Begin the reply with the line containing "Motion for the" and end it with the final line of the listing, reproducing every line between exactly and adding nothing.

- _Given information_:
◆ ◆ ◆ ◆

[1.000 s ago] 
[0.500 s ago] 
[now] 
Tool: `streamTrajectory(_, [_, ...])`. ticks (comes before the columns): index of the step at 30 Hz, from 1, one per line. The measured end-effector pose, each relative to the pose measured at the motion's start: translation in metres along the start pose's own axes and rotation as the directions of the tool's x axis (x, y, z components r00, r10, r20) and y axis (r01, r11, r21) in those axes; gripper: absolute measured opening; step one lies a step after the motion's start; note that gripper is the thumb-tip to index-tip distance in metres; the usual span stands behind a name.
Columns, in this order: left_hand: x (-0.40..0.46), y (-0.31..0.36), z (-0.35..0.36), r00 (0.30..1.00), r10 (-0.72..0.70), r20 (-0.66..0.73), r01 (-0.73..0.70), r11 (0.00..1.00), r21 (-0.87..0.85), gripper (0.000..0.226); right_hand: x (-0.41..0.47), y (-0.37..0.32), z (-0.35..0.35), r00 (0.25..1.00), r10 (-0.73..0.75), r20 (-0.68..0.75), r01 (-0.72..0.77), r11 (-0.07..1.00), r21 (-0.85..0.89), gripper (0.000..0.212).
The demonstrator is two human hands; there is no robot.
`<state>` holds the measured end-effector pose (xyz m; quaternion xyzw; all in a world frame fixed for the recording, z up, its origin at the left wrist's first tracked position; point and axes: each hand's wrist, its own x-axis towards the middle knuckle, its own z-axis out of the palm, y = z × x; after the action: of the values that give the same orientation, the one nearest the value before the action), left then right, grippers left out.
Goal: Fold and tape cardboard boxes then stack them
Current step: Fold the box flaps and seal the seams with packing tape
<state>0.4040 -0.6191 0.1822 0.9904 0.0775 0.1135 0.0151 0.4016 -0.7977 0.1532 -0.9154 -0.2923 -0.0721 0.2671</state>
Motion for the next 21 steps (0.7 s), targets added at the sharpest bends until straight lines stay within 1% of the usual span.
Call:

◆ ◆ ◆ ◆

- _Task response_:
Motion for the next 21 steps (0.7 s), targets added at the sharpest bends until straight lines stay within 1% of the usual span.
Call:

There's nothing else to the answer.